REQUIRED ACTION> Take every line from the data that has the word "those" in it.

(Recorded data)
>>>>
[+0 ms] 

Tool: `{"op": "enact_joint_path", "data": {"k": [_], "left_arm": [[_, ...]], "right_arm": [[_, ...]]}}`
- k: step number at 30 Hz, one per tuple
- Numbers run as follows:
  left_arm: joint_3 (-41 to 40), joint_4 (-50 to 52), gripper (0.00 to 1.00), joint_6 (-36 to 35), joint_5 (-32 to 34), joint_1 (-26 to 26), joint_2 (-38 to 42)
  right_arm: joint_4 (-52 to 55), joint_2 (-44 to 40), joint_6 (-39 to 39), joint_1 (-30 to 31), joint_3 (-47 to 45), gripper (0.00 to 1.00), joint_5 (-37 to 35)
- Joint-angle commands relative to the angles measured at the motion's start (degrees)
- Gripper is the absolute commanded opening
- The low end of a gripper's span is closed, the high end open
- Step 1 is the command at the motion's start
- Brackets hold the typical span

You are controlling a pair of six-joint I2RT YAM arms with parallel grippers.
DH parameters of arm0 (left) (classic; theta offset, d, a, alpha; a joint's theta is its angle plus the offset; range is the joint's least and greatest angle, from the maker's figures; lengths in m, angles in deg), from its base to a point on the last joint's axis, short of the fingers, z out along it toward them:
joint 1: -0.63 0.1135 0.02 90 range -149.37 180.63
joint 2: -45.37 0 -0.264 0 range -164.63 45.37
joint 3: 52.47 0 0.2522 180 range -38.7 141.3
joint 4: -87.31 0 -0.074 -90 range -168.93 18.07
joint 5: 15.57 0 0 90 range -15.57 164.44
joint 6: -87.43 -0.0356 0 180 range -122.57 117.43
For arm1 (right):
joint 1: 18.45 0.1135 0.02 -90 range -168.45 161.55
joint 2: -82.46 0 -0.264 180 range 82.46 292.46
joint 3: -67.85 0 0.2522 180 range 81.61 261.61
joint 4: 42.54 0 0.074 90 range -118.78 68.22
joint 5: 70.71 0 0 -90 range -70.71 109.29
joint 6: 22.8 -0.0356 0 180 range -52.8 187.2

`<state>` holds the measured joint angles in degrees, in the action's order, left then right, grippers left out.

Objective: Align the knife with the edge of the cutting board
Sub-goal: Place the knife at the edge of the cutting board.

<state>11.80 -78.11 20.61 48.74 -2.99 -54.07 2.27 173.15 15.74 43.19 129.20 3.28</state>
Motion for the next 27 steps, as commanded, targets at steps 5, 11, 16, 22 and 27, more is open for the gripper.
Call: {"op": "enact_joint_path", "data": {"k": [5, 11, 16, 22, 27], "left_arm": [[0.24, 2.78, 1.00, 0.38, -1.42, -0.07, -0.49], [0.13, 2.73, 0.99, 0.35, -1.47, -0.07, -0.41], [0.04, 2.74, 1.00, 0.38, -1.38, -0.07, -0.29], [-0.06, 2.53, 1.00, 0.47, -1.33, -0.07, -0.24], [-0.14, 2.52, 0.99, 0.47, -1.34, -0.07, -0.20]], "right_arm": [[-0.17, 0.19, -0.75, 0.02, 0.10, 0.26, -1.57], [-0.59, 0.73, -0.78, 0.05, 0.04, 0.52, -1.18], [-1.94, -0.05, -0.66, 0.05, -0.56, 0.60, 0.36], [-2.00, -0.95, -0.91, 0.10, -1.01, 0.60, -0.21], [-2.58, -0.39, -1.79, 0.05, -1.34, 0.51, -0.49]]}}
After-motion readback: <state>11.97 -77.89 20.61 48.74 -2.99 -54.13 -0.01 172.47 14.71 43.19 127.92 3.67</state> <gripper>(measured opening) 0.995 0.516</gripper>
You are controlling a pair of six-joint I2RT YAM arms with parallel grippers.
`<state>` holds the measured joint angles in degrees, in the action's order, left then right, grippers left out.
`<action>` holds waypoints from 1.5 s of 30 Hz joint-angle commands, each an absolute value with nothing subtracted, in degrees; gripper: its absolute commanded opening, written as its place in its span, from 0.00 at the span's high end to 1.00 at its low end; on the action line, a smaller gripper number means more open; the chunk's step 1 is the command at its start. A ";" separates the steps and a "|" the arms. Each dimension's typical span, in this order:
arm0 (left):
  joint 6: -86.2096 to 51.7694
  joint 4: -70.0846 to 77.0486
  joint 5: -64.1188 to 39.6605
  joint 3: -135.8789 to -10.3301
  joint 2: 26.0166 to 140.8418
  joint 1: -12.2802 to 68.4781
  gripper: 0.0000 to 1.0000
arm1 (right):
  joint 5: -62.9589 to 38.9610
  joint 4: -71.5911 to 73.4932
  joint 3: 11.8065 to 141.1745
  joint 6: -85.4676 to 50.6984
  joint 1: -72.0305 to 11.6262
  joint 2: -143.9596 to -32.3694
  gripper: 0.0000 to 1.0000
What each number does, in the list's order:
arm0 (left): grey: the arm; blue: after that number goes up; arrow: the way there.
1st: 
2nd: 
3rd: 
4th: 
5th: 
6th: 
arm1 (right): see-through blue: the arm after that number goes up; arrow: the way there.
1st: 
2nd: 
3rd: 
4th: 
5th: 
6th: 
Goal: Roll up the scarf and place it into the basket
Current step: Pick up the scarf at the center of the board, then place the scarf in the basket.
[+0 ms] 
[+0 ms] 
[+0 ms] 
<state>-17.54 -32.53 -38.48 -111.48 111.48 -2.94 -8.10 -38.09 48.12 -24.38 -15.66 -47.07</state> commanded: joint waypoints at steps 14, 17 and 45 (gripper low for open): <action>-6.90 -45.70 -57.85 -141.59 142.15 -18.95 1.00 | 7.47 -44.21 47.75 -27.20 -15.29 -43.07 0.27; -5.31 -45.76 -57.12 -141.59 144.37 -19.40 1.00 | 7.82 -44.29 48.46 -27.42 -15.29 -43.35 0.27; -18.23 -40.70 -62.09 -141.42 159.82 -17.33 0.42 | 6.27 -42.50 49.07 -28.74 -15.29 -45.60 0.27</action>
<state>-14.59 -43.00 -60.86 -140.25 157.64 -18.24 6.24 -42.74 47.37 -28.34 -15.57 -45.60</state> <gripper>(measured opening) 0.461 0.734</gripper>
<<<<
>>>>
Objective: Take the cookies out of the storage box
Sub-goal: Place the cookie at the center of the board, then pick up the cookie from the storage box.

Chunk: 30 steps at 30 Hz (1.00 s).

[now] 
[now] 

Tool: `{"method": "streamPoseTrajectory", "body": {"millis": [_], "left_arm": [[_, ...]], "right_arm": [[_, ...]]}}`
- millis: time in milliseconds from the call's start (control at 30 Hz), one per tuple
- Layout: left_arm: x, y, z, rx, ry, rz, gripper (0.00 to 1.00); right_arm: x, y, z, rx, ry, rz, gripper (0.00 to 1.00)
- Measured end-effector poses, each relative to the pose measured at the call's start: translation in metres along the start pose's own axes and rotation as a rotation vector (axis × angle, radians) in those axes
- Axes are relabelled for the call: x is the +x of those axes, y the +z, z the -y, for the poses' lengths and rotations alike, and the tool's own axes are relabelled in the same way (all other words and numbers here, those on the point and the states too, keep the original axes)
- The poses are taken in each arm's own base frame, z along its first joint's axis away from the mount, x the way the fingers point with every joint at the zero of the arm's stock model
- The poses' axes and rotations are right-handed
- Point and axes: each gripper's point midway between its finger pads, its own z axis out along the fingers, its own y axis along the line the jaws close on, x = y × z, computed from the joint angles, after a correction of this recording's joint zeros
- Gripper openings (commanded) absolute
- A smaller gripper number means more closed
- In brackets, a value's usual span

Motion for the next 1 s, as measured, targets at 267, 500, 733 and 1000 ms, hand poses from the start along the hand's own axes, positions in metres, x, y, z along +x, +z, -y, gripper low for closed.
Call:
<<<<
RESULT FOR THIS EXERCISE>
- Measured end-effector poses, each relative to the pose measured at the call's start: translation in metres along the start pose's own axes and rotation as a rotation vector (axis × angle, radians) in those axes
- Axes are relabelled for the call: x is the +x of those axes, y the +z, z the -y, for the poses' lengths and rotations alike, and the tool's own axes are relabelled in the same way (all other words and numbers here, those on the point and the states too, keep the original axes)

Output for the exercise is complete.